• [What to work on] Keep the lines exact and the pictures out as you repeat the following listing.

Material provided: Begin

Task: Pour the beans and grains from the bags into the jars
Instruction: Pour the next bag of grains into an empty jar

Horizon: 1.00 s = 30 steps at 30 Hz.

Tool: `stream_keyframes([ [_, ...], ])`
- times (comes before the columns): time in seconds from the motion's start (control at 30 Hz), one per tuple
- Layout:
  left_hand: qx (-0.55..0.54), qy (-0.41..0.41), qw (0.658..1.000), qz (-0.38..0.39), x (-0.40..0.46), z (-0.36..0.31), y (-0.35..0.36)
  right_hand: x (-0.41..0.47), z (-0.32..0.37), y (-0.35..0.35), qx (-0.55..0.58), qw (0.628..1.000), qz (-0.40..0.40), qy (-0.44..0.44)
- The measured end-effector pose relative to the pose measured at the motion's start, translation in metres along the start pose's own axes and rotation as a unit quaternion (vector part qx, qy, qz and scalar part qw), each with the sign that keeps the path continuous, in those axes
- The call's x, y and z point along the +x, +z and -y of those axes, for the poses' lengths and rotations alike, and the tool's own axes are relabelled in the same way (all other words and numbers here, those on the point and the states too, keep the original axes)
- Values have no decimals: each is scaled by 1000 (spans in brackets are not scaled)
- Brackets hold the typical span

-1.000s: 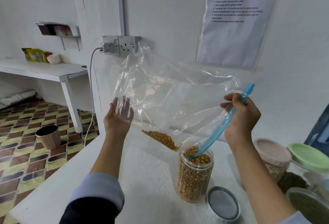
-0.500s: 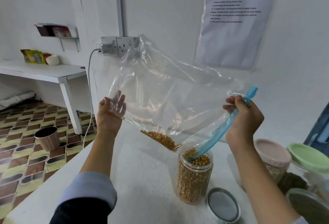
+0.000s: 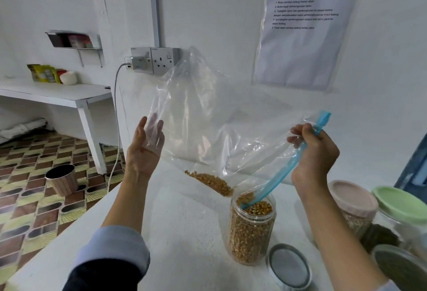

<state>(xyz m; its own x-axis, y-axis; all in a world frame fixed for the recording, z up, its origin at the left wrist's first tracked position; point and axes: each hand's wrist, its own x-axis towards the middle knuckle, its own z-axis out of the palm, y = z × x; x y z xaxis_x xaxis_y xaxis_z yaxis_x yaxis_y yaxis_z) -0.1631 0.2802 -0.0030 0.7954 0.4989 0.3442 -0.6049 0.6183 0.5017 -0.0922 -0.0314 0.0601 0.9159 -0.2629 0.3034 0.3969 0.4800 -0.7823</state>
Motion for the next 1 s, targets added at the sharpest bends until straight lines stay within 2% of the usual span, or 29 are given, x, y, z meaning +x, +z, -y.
stream_keyframes([
  [0.13,29,-31,999,5,1,3,2,-1,0,-1,-6,1000,-5,1],
  [0.2,46,-26,998,-36,2,6,8,0,1,-1,-11,1000,-4,3],
  [0.23,96,-8,993,-71,2,7,12,1,0,-2,-10,1000,-11,0],
  [0.33,288,72,936,-190,3,7,27,2,0,-5,-16,999,-30,-21],
  [0.47,294,156,902,-275,9,12,38,-5,1,-4,-22,999,-9,-38],
  [0.63,275,208,900,-267,14,9,50,-3,8,-6,-25,998,-8,-51],
  [1.0,257,189,923,-214,16,-10,94,-1,12,-10,0,999,-32,-27],
])
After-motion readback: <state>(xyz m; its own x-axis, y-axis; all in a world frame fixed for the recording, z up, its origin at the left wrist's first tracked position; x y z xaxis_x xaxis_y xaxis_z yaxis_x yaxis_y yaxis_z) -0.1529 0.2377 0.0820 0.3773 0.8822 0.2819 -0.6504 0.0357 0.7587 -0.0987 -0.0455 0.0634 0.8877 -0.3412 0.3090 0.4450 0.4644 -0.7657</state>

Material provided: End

• [Result]
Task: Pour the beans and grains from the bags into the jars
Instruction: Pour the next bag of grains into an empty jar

Horizon: 1.00 s = 30 steps at 30 Hz.

Tool: `stream_keyframes([ [_, ...], ])`
- times (comes before the columns): time in seconds from the motion's start (control at 30 Hz), one per tuple
- Layout:
  left_hand: qx (-0.55..0.54), qy (-0.41..0.41), qw (0.658..1.000), qz (-0.38..0.39), x (-0.40..0.46), z (-0.36..0.31), y (-0.35..0.36)
  right_hand: x (-0.41..0.47), z (-0.32..0.37), y (-0.35..0.35), qx (-0.55..0.58), qw (0.628..1.000), qz (-0.40..0.40), qy (-0.44..0.44)
- The measured end-effector pose relative to the pose measured at the motion's start, translation in metres along the start pose's own axes and rotation as a unit quaternion (vector part qx, qy, qz and scalar part qw), each with the sign that keeps the path continuous, in those axes
- The call's x, y and z point along the +x, +z and -y of those axes, for the poses' lengths and rotations alike, and the tool's own axes are relabelled in the same way (all other words and numbers here, those on the point and the states too, keep the original axes)
- Values have no decimals: each is scaled by 1000 (spans in brackets are not scaled)
- Brackets hold the typical span

-1.000s: 
-0.500s: 
+0.000s: 

<state>(xyz m; its own x-axis, y-axis; all in a world frame fixed for the recording, z up, its origin at the left wrist's first tracked position; point and axes: each hand's wrist, its own x-axis towards the middle knuckle, its own z-axis out of the palm, y = z × x; x y z xaxis_x xaxis_y xaxis_z yaxis_x yaxis_y yaxis_z) -0.1631 0.2802 -0.0030 0.7954 0.4989 0.3442 -0.6049 0.6183 0.5017 -0.0922 -0.0314 0.0601 0.9159 -0.2629 0.3034 0.3969 0.4800 -0.7823</state>
Motion for the next 1 s, targets added at the sharpest bends until straight lines stay within 2% of the usual span, or 29 are given, x, y, z meaning +x, +z, -y.
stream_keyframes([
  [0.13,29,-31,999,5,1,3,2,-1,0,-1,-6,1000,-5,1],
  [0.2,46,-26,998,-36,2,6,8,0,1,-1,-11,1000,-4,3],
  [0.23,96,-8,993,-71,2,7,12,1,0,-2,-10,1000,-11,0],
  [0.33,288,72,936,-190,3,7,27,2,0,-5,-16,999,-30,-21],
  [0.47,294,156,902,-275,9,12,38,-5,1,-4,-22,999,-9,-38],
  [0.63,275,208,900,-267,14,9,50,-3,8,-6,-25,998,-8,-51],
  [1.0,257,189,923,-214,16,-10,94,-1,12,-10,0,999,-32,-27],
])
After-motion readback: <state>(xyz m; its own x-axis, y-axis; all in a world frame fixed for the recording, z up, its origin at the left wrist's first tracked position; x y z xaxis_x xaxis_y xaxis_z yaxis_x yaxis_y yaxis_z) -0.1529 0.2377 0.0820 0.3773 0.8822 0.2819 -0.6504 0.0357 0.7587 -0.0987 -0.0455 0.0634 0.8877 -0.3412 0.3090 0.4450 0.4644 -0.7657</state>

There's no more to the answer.